VRDN-001 – Upcoming milestones

  • Topline data from 3 mg/kg cohort of active TED patients expected in early January 2023
  • First patient expected to be enrolled in chronic TED proof-of-concept study in December 2022 with preliminary data expected in the first half of 2023; patient screening underway in November 2022
  • First patient expected to be enrolled in Phase 3 THRIVE study in active TED in December, with results expected in mid-2024; patient screening underway in November 2022

SC Programs: VRDN-002 and VRDN-003
Earlier this year, Viridian initiated a first-in-human Phase 1 clinical trial of VRDN-002, a novel monoclonal antibody that incorporates half-life extension technology and is designed to support administration as a convenient, low-volume, subcutaneous (SC) injection for the treatment of TED patients. This single ascending dose trial explored safety, tolerability, pharmacokinetics (PK) and pharmacodynamics (PD) of intravenously administered VRDN-002 at doses of 3, 10, and 20mg/kg in 12 healthy volunteers. In August 2022, interim VRDN-002 half-life data in healthy volunteers was reported suggesting a potential half-life of 30-40 days, which would support Q2W or Q4W dosing. Today, the Company is reporting updated PK/PD data from the complete dataset in healthy volunteers.
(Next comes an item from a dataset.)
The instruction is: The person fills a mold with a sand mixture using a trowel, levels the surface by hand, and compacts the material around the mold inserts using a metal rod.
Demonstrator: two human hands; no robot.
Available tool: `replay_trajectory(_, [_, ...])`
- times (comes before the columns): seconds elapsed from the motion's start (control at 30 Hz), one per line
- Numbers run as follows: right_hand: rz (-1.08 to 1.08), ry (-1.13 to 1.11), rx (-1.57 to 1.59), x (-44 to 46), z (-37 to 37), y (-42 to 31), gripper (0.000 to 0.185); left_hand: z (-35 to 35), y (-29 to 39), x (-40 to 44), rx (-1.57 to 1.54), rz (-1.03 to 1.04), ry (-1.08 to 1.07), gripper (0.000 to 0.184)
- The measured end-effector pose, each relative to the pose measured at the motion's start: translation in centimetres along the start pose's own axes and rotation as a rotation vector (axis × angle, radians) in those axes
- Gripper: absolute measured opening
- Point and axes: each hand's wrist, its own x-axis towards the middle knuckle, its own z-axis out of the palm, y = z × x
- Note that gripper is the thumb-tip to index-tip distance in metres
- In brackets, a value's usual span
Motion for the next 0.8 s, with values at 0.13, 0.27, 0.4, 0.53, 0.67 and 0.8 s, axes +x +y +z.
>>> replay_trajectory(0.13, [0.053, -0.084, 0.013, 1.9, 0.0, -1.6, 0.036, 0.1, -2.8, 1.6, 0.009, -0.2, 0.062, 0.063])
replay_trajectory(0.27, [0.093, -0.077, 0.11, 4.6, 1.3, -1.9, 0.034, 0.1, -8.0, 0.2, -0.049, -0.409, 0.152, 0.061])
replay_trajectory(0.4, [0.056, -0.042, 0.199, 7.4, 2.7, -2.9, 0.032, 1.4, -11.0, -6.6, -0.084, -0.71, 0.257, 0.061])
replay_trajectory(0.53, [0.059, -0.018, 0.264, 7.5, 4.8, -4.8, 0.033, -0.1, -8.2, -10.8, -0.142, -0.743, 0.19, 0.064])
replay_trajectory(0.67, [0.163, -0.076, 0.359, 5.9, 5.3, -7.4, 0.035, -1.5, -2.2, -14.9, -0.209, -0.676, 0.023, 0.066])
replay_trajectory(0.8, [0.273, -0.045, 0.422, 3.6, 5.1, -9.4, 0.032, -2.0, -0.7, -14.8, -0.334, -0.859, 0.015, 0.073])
The following VRDN-002 healthy volunteers results were observed:

  • The data confirmed an extended half-life up to 43 days, approximately four times the half-life of VRDN-001 and teprotumumab, and an improvement over the interim results announced in August 2022
  • After a single IV dose of VRDN-002, plasma IGF-1 levels increased approximately 2.5-fold and were sustained throughout the measurement period of 84 days
  • VRDN-002 was well tolerated with no reported serious adverse events, hearing impairment, hyperglycemia, muscle spasms, or infusion reactions reported

The Company is on track to deliver topline SC proof of concept data for VRDN-002 in TED patients in the second half of 2023; this trial will evaluate subcutaneous injections of 2mL 300mg dosed Q2W or Q4W.

VRDN-003, which is VRDN-001 enhanced with the same half-life extension as VRDN-002, is on track for an IND filing in the second quarter of 2023, with non-human primate PK indicating a half-life at least as long as VRDN-002. The Company continues to expect to deliver topline PK/PD data from a healthy volunteer study in the fourth quarter of 2023, and to select either VRDN-002 or VRDN-003 to advance to a pivotal Phase 3 trial in early 2024.

“The TED market, projected to exceed $4 billion globally, offers a rare opportunity for a differentiated entrant to quickly capture market share. Thus far, our VRDN-001 clinical data is remarkable and bolsters our confidence in our TED programs. We are developing a complete global portfolio, including best-in-class IV and SC IGF-1R therapies for TED, designed to maximize the benefits we can deliver for patients,” said Jonathan Violin, Ph.D., President and CEO of Viridian Therapeutics.

Conference call and webcast
The Company will host a conference call today at 8:00 a.m. ET to discuss the topline data for VRDN-001 and VRDN-002. The dial-in number for the conference call is 1-877-407-0789 for domestic participants and 1-201-689-8562 for international participants. The conference ID is 13732927. A live webcast of the conference call can be accessed through the “Events” page in the Investors section of the Viridian Therapeutics website. Following the live webcast, an archived version of the call will also be available on the website.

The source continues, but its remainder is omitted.